Your goal: In the material below, the lines containing the word "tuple" are required; copy each of them.

◇ ◇ ◇ ◇ ◇ ◇ ◇

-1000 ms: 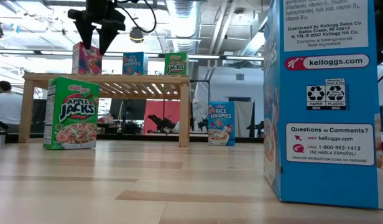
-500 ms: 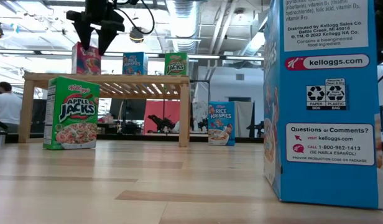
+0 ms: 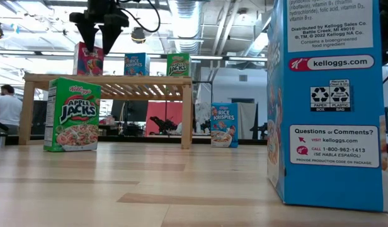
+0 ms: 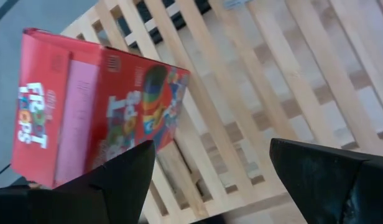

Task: Stack cereal on shelf
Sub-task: Put the bottom red cereal box on the shelf

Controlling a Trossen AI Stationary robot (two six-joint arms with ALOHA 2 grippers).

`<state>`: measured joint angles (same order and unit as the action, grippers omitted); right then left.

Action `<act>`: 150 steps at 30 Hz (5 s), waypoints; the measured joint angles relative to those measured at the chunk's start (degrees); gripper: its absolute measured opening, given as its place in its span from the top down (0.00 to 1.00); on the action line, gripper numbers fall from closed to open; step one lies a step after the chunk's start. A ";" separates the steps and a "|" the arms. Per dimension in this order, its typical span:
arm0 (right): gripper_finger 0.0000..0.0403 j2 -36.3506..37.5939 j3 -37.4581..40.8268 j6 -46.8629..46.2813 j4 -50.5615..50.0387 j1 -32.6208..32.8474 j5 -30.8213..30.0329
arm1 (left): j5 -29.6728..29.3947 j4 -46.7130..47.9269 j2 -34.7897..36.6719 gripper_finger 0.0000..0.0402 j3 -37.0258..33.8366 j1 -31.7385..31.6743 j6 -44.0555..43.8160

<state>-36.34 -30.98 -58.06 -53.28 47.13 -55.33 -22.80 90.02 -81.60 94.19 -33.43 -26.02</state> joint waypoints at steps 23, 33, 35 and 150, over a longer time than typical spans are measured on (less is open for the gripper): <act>0.35 -0.02 0.00 0.00 0.00 -0.02 0.00 | -3.04 -3.05 12.01 0.23 -13.11 4.94 -7.95; 0.35 -0.02 0.00 0.00 -0.01 -0.01 0.00 | -5.91 -7.52 11.13 0.23 -13.11 4.91 -6.16; 0.35 -0.02 0.00 0.00 0.00 -0.02 0.00 | -6.64 -7.45 11.13 0.23 -13.11 4.62 -6.24; 0.35 -0.02 0.00 0.00 0.00 0.00 0.00 | -20.92 -32.08 27.04 0.66 -39.03 1.04 -19.65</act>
<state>-36.36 -30.98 -58.06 -53.28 47.13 -55.33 -43.73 57.93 -54.57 55.17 -32.39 -45.67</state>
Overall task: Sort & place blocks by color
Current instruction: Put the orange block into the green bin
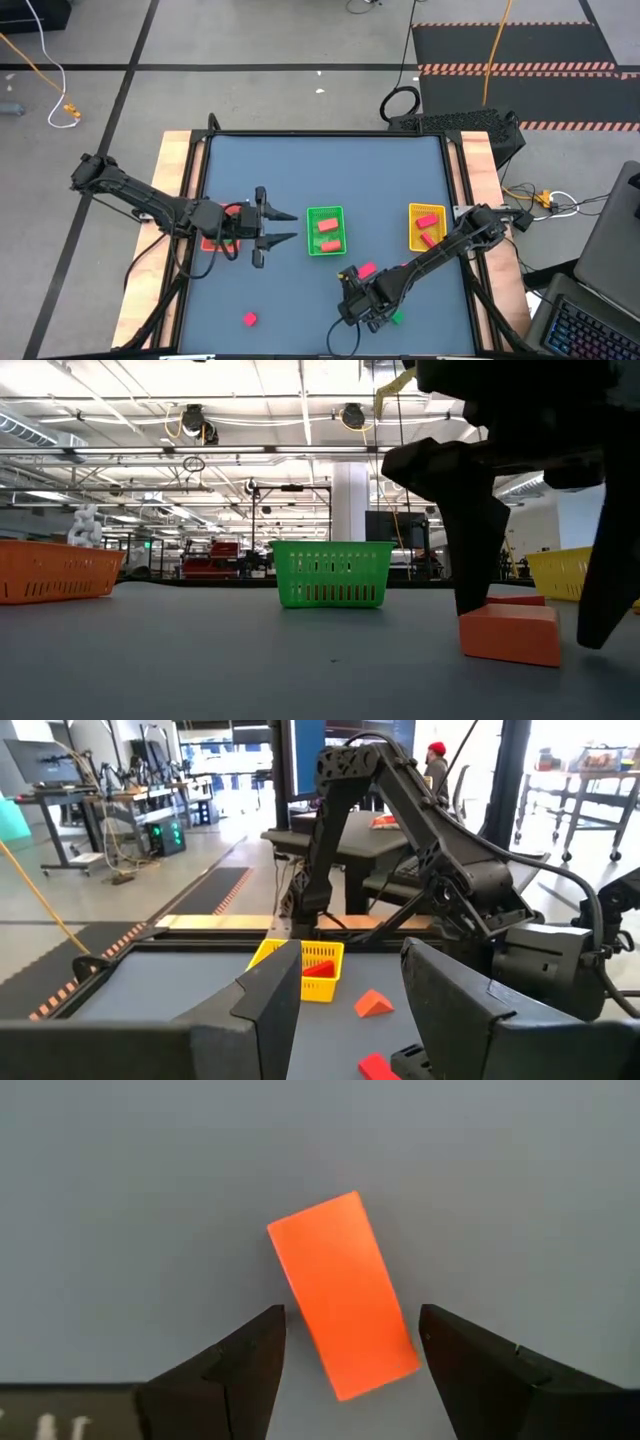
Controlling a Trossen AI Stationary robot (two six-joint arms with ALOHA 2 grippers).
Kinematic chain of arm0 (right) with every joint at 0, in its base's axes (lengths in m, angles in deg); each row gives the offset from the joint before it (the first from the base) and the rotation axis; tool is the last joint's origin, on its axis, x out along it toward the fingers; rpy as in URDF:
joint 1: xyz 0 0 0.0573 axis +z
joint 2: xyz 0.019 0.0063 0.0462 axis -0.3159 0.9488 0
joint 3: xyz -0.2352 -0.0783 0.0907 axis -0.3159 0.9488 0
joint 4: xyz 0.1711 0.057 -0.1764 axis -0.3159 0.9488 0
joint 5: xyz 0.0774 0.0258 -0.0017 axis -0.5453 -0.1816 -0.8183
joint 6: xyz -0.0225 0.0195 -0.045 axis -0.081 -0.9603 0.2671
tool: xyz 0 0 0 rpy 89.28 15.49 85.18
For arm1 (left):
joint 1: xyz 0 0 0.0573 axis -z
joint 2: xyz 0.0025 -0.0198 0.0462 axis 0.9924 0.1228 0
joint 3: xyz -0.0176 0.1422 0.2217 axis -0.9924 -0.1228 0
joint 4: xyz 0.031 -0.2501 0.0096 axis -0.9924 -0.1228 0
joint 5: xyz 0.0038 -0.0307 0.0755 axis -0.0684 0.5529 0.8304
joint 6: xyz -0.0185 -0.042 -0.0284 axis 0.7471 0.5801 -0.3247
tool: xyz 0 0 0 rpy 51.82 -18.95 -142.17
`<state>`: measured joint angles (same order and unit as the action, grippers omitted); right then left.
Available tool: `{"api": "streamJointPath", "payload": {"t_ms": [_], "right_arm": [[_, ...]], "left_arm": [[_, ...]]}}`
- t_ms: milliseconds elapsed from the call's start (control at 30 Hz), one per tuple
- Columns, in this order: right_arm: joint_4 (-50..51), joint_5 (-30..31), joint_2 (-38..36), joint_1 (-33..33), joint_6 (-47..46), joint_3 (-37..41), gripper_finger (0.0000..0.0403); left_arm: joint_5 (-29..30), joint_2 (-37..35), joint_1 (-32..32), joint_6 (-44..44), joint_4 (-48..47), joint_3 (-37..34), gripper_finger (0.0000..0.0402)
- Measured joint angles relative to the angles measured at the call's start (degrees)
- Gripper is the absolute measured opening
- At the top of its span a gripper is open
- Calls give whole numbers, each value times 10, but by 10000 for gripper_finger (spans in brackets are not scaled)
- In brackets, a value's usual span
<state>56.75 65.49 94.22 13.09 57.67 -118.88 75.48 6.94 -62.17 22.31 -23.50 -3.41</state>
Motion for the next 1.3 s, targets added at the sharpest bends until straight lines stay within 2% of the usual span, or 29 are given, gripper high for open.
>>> {"api": "streamJointPath", "payload": {"t_ms": [133, 300, 333, 467, 633, 733, 867, 1167, 1300], "right_arm": [[-17, -1, -1, 0, 6, 11, 198], [-18, -4, -2, 0, 11, 13, 123], [-18, -3, -4, 0, 11, 13, 118], [-19, 21, -12, -2, 14, 14, 118], [-16, 113, -51, -7, 46, 14, 118], [-18, 158, -82, -28, 54, 14, 118], [-16, 181, -99, -67, 52, 14, 118], [-64, 174, -99, -162, 87, 14, 118], [-61, 124, -99, -191, 79, 14, 118]], "left_arm": [[0, 0, 0, 15, -10, 0, 175], [1, 0, 0, 27, -27, 0, 175], [1, 0, 0, 29, -30, 0, 175], [1, 0, 0, 30, -31, 0, 175], [6, 0, 0, 31, -37, 0, 175], [6, 0, 0, 31, -39, 0, 175], [6, 0, 0, 32, -38, 0, 175], [6, 9, 0, 37, -44, 0, 175], [6, 8, 0, 37, -59, 1, 175]]}}
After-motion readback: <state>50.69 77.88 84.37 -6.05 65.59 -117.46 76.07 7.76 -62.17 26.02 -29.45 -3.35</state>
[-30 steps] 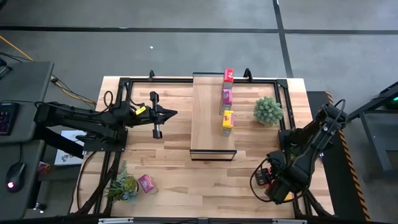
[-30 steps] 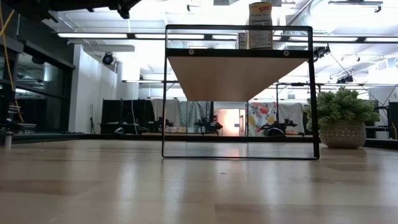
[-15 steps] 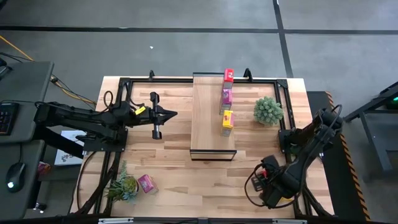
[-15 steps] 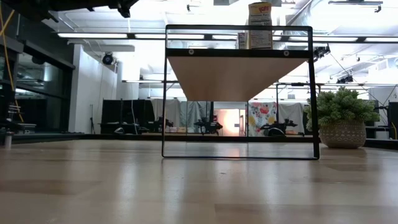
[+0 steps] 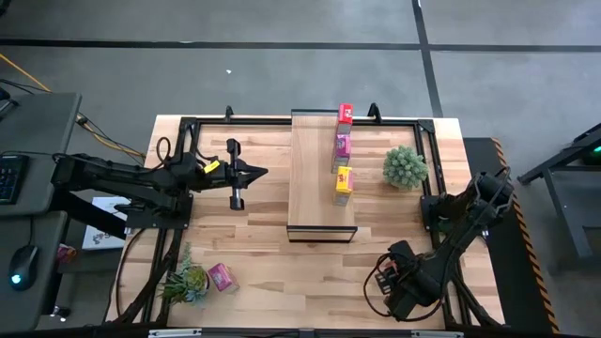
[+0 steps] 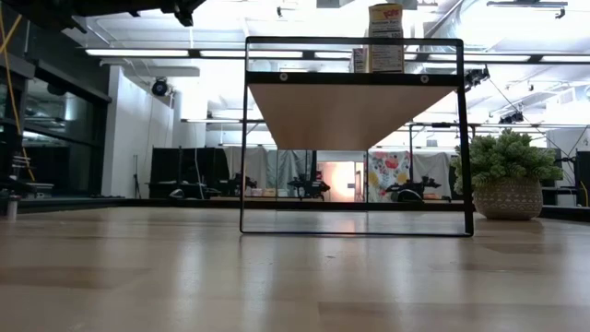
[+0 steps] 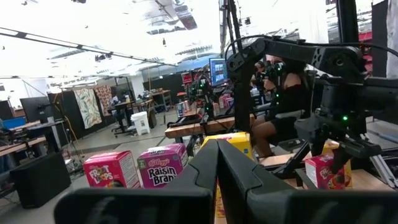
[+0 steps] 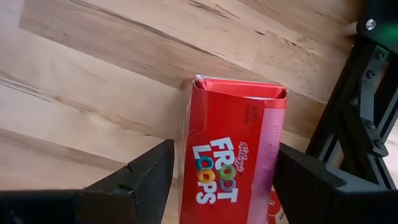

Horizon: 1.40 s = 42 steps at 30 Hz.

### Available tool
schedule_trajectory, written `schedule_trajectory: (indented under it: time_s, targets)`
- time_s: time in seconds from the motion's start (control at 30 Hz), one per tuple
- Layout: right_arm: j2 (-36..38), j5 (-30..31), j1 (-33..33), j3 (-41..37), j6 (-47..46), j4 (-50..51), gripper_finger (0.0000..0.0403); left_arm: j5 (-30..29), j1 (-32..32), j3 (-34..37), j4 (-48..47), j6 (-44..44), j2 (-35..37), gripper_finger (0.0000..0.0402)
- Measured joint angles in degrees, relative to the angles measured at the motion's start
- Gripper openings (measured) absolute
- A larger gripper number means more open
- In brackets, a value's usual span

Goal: Stack cereal on shelf
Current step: Put the red cereal box on the shelf aligned with the red cereal box

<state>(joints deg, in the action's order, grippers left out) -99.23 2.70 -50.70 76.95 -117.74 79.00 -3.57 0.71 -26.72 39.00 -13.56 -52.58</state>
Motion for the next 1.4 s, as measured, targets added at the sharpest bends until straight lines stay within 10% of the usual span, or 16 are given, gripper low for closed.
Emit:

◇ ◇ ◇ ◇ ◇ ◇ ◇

Solved exercise:
- t_ms: milliseconds elapsed from the call's start (control at 30 Hz), one per tuple
- time_s: time in seconds from the motion's start (control at 30 Hz), one per tuple

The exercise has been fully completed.